→ **SUPPLIED DATA**
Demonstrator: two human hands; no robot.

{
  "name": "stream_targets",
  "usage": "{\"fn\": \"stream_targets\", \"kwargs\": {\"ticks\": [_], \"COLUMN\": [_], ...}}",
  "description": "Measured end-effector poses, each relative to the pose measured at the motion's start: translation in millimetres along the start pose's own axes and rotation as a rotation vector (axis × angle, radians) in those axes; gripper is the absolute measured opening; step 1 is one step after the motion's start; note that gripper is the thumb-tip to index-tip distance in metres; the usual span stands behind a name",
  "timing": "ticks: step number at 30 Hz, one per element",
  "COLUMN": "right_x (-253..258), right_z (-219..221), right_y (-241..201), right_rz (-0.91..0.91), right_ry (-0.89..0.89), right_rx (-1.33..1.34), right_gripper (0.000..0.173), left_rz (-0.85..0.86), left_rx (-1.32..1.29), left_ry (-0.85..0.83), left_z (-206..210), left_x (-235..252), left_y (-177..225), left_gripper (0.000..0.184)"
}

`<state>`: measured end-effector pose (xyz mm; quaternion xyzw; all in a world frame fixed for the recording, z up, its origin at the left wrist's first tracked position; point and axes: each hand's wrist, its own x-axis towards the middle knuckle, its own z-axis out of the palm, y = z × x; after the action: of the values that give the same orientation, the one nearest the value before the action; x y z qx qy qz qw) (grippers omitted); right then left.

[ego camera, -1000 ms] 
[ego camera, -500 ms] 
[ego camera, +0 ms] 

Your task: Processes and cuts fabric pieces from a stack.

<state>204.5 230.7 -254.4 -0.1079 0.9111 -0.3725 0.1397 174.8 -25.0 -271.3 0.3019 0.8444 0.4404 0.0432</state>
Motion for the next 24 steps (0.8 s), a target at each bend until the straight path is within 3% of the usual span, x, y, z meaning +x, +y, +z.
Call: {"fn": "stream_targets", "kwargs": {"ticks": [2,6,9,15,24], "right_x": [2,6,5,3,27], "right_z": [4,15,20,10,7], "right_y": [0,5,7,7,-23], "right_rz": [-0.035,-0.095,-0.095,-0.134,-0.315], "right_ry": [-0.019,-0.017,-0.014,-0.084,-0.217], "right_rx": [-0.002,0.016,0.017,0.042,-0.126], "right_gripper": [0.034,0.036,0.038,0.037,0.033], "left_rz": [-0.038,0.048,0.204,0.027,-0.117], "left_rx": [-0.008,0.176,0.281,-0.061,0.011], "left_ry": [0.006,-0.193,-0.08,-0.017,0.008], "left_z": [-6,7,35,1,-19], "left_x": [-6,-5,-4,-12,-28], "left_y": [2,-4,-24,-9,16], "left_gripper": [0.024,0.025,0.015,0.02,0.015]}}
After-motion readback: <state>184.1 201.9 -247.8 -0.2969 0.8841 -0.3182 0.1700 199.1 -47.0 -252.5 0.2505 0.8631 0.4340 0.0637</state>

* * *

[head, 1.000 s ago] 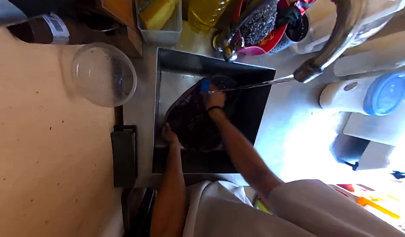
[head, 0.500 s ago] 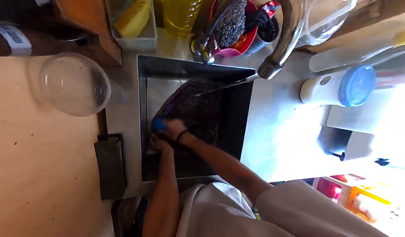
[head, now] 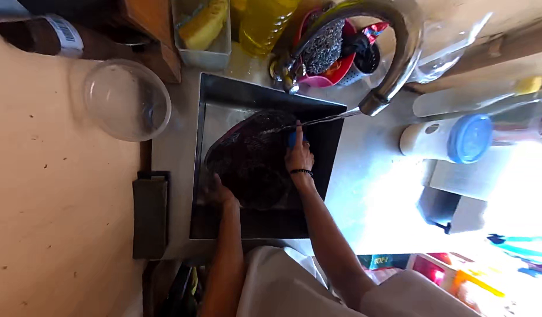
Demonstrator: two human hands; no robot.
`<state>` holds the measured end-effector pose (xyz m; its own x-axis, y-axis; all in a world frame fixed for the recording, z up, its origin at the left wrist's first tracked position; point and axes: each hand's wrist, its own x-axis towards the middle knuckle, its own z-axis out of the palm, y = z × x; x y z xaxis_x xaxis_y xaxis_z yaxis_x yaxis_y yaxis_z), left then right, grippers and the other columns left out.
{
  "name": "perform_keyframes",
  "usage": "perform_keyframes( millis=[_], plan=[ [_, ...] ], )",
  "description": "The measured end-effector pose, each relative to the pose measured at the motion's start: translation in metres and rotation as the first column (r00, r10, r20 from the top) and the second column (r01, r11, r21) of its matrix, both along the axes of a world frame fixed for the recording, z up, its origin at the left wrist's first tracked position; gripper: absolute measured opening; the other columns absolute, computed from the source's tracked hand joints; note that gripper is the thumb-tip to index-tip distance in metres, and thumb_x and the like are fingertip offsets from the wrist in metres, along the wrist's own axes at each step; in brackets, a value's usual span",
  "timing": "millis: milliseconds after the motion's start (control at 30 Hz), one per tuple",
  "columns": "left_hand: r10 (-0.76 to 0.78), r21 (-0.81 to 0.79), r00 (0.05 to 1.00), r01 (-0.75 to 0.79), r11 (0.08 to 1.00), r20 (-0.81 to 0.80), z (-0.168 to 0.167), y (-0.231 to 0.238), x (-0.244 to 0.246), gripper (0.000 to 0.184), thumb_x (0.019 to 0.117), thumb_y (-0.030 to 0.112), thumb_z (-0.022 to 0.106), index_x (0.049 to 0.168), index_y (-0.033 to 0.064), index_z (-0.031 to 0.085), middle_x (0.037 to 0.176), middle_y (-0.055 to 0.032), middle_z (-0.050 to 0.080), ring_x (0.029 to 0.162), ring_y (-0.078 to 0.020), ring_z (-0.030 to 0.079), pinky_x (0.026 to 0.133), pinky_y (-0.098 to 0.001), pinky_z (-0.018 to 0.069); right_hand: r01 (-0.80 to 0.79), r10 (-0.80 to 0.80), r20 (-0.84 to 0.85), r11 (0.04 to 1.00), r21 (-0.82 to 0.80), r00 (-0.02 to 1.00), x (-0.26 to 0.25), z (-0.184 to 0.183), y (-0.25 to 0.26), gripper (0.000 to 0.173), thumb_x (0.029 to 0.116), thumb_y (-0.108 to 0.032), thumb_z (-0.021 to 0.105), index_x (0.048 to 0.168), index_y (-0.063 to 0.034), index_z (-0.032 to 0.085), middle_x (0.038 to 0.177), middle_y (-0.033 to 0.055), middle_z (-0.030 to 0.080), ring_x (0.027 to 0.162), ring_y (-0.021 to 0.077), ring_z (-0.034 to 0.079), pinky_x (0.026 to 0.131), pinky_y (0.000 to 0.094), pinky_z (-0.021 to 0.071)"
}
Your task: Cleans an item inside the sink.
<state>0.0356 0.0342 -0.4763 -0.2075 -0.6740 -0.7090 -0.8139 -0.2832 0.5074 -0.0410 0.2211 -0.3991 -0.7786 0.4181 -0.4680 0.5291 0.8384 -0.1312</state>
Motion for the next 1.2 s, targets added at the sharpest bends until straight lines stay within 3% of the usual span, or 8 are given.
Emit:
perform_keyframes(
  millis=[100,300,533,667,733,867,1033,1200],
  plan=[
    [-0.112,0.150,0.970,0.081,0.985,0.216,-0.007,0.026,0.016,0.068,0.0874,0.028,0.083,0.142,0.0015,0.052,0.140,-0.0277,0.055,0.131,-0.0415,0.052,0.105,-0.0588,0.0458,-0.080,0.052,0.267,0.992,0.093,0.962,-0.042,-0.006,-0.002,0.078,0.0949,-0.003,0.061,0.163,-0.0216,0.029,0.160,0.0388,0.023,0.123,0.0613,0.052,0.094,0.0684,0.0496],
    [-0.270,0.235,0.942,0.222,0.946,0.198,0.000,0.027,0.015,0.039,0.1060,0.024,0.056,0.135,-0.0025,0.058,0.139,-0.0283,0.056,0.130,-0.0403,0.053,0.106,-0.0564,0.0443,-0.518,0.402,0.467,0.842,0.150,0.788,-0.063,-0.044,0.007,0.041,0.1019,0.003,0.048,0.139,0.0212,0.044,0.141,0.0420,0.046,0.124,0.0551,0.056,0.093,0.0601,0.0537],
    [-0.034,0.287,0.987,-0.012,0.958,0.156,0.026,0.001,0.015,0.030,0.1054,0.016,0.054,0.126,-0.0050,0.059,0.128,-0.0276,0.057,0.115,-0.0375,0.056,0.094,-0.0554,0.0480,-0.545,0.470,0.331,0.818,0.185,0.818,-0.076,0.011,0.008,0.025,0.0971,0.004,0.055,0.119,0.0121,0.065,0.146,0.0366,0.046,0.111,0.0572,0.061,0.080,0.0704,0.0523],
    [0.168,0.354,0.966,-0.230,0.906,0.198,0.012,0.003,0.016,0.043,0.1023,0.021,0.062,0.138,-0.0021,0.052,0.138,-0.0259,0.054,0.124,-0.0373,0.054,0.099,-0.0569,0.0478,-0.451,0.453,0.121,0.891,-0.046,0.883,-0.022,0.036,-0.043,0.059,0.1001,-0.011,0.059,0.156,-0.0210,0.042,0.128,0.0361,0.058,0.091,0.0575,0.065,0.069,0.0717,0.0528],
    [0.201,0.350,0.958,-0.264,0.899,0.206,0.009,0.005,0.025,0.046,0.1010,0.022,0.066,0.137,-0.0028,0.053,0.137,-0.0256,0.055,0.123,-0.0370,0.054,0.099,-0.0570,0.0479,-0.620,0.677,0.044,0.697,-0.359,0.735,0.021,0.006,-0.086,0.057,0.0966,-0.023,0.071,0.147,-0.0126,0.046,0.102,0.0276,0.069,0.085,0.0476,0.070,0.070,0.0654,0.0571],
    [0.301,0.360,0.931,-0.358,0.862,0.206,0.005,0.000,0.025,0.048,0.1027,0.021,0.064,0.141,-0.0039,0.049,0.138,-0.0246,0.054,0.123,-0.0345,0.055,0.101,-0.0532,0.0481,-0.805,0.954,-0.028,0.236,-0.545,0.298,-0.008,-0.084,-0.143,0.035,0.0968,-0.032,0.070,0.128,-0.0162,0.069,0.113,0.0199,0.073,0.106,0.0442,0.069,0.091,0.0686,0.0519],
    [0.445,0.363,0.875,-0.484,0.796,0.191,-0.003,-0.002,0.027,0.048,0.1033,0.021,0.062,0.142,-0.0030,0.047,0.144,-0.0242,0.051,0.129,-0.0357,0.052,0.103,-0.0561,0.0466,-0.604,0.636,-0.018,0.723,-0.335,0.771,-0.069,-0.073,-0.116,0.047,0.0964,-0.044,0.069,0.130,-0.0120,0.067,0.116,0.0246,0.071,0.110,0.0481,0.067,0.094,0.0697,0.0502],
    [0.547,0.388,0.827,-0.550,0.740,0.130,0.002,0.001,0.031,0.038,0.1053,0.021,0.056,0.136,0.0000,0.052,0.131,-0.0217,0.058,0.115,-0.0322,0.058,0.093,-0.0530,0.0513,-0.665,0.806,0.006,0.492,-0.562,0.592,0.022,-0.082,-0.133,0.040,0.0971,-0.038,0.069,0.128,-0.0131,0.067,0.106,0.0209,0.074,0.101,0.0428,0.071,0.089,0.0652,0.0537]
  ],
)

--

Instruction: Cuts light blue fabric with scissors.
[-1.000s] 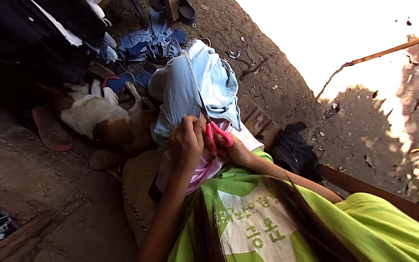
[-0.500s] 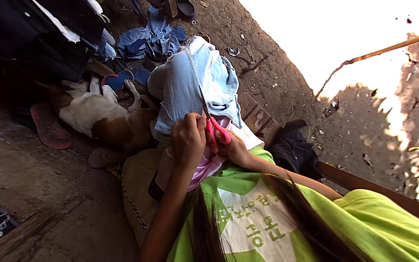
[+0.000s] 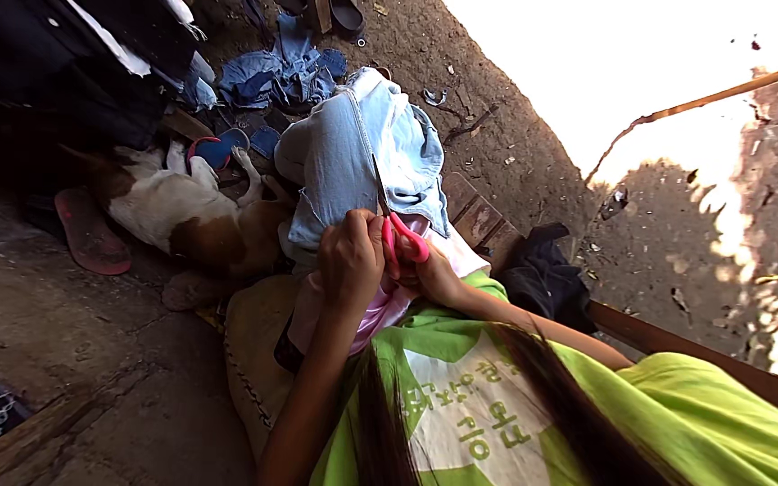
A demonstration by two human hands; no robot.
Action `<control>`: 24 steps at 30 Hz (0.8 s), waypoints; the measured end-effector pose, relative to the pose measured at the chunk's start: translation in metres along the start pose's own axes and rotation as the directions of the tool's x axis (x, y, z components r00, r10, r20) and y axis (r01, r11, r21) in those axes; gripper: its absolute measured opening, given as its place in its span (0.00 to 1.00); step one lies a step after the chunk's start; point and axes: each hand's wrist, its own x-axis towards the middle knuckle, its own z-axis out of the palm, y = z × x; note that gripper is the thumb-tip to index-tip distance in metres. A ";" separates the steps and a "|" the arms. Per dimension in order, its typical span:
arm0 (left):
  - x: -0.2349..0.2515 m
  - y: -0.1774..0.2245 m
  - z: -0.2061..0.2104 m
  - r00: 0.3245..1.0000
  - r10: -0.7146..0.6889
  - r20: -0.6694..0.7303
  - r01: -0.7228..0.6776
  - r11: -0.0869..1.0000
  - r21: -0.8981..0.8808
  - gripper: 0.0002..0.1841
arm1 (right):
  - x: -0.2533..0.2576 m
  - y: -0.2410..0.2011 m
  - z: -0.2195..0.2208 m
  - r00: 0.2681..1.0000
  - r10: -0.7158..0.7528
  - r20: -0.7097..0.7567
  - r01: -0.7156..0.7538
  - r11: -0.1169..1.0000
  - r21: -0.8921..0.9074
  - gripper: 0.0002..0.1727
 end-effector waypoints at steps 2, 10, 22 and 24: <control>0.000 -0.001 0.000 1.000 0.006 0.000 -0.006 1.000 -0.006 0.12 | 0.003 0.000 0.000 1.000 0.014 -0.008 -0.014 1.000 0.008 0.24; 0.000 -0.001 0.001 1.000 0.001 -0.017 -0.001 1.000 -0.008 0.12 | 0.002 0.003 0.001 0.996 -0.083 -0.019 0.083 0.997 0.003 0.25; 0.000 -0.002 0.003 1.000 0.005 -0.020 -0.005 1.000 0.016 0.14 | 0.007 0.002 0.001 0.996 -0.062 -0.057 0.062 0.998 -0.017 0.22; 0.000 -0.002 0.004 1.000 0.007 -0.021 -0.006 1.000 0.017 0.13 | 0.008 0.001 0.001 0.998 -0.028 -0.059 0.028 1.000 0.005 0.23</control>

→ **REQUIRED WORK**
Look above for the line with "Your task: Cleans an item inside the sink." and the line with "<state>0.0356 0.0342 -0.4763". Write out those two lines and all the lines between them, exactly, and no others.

→ **ANSWER BOX**
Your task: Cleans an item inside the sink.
<state>0.0356 0.0342 -0.4763 -0.2075 -0.6740 -0.7090 -0.8139 -0.2832 0.5074 -0.0410 0.2211 -0.3991 -0.7786 0.4181 -0.4680 0.5291 0.8384 -0.1312</state>

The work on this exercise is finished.